Apple has been known for its privacy and security and the company also prides itself in saying so. However, the recent days have been not so great for Apple regarding privacy and security. First of all, we heard last week that even Apple’s Siri assistant is recording private conversations of its users. Interestingly, these recordings are also heard by humans which are known to be Apple contractors. Later, Apple had to give a statement and the reports were found to be quite accurate.
Now, a new iMessage flaw has come to notice for people which was found by a Google security researcher. Apparently, this flaw has been present on iPhones running iOS 12.3 or lower. Also, the same flaw affects iPads, iPods and other iOS devices too. However, the said flaw has already been fixed by Apple in its iOS 12.4 release.

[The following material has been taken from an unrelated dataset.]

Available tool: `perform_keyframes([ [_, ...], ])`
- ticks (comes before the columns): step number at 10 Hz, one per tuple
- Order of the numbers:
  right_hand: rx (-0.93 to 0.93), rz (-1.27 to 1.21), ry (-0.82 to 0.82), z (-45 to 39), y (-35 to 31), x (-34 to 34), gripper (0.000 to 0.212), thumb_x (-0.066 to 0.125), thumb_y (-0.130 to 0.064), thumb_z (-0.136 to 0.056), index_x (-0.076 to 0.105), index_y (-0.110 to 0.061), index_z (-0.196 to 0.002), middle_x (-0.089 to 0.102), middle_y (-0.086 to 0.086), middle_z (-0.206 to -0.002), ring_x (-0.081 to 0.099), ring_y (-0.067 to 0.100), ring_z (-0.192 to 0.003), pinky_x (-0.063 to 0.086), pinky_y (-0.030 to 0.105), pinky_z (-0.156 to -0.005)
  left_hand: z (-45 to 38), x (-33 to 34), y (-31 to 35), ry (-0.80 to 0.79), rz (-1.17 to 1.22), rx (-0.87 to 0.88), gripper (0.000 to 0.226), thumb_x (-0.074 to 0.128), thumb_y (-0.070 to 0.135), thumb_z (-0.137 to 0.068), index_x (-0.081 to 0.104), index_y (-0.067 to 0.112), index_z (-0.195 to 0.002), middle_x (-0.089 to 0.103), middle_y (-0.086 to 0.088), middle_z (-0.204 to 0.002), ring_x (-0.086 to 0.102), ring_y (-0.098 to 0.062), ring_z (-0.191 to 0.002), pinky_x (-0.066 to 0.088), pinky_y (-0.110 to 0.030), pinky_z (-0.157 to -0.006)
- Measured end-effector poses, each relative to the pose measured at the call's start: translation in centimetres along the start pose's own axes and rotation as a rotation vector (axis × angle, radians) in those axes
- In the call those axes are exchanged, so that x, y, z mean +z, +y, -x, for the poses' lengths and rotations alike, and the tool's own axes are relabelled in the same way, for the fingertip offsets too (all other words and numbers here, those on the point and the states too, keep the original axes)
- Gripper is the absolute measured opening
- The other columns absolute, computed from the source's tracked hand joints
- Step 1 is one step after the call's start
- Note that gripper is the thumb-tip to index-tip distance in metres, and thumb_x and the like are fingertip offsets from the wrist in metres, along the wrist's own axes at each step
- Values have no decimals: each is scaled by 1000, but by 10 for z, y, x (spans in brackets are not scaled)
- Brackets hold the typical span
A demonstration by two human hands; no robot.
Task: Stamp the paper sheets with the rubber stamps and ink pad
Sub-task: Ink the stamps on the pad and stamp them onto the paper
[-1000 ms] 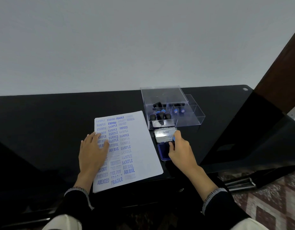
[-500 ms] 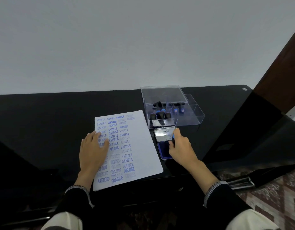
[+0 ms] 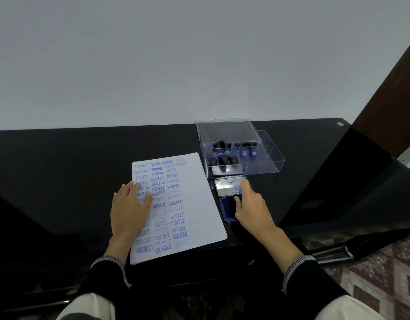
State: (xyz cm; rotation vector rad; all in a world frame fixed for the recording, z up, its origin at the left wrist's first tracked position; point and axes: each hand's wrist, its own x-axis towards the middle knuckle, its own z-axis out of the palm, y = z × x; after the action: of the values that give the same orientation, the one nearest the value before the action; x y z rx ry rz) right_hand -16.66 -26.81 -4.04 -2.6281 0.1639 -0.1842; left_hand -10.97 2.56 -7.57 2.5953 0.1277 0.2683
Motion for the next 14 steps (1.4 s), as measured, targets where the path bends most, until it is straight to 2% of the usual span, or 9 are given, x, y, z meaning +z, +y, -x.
perform_keyframes([
  [3, 7, -28, -114, -14, 1, -12, 27, 58, -11, -91, 34, -19, -101, 58, 11, -95, 60, 26, -79, 56, 40, -63, -2, 2, -2, 0, -17, 6, 53, 50, 42, -97, 47, 11, -141, 40, -7, -151, 29, -22, -144, 15, -42, -121],
  [5, -39, -68, -11, 0, 2, -6, 24, 54, -12, -94, 31, -18, -95, 59, 6, -87, 60, 22, -71, 51, 38, -55, -1, 2, -2, 2, -20, 3, 54, 50, 42, -97, 47, 12, -141, 40, -6, -151, 29, -22, -144, 17, -42, -121],
  [6, -47, -85, 43, 7, 3, -1, 22, 53, -12, -96, 31, -18, -94, 54, 2, -81, 53, 18, -66, 40, 26, -49, -2, 2, -2, -1, -15, 6, 53, 51, 41, -97, 47, 12, -141, 41, -6, -150, 30, -22, -143, 17, -43, -121],
  [7, -42, -80, 83, 12, 4, 4, 21, 52, -14, -97, 32, -18, -94, 57, 4, -82, 56, 20, -68, 45, 31, -52, -2, 3, -3, 6, 4, 9, 52, 50, 40, -97, 48, 11, -139, 43, -6, -149, 32, -23, -142, 17, -43, -121],
  [8, -46, -78, 90, 13, 5, 5, 20, 53, -13, -96, 33, -16, -94, 56, 3, -81, 56, 18, -67, 44, 28, -52, -2, 3, -3, 5, 0, 9, 52, 50, 41, -97, 48, 12, -139, 42, -5, -149, 32, -22, -142, 17, -43, -121],
  [9, -62, -97, 37, 7, 5, -1, 21, 53, -10, -95, 32, -16, -94, 49, -5, -75, 49, 8, -61, 33, 18, -47, -2, 3, -3, 3, 1, 6, 53, 50, 42, -97, 48, 12, -140, 42, -5, -149, 30, -22, -143, 15, -42, -120],
  [10, -57, -95, -48, -4, 6, -9, 23, 55, -9, -93, 32, -15, -94, 51, -2, -77, 52, 14, -64, 40, 23, -49, -2, 2, -3, 6, 6, 4, 53, 50, 42, -96, 48, 11, -140, 42, -5, -149, 31, -22, -142, 16, -42, -121],
  [12, 1, -67, -188, -21, 8, -15, 24, 57, -13, -93, 34, -17, -95, 52, 8, -84, 46, 15, -63, 36, 23, -50, -2, 2, -3, 9, 8, 1, 52, 50, 42, -97, 48, 13, -140, 41, -4, -150, 29, -21, -143, 15, -41, -121],
  [14, -69, -121, -54, -6, 8, -7, 25, 56, -10, -93, 32, -18, -94, 55, -1, -85, 56, 17, -70, 38, 17, -49, -2, 2, -2, 12, 2, -2, 52, 51, 42, -96, 48, 13, -140, 42, -4, -149, 31, -21, -143, 17, -41, -120],
])
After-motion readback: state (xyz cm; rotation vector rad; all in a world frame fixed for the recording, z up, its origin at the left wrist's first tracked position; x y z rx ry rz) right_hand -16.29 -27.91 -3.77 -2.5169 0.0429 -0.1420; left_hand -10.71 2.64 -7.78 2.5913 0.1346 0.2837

Talking about the iMessage flaw, Google researcher Natalie Silvanovich says that this flaw would allow potential attackers to remotely read contents of files stored on iPhones without requiring any user interaction. Natalie also created a proof of concept to show this flaw works. But she adds that this is just “a simple example to demonstrate the reach-ability of the class in Springboard. The actual consequences of the bug are likely more serious.”
This flaw has also been identified as CVE-2019-8646 where CVE stands for Common Vulnerabilities and exposures. This is similar to what Google lists as being fixed when releasing its monthly security patches. According to Natalie, this iMessage flaw is caused by the _NSDataFileBackedFuture class present which can be “deserialized even if secure coding is enabled”
Apple, in its iOS 12.4 release patched the flaw and did this “by preventing this class from being decoded unless it is explicitly added to the allow list. Better filtering of the file URL was also implemented.”. Since this iMessage flaw is now known to attackers, we advise everyone using iOS 12 to update to iOS 12.4 as soon as possible.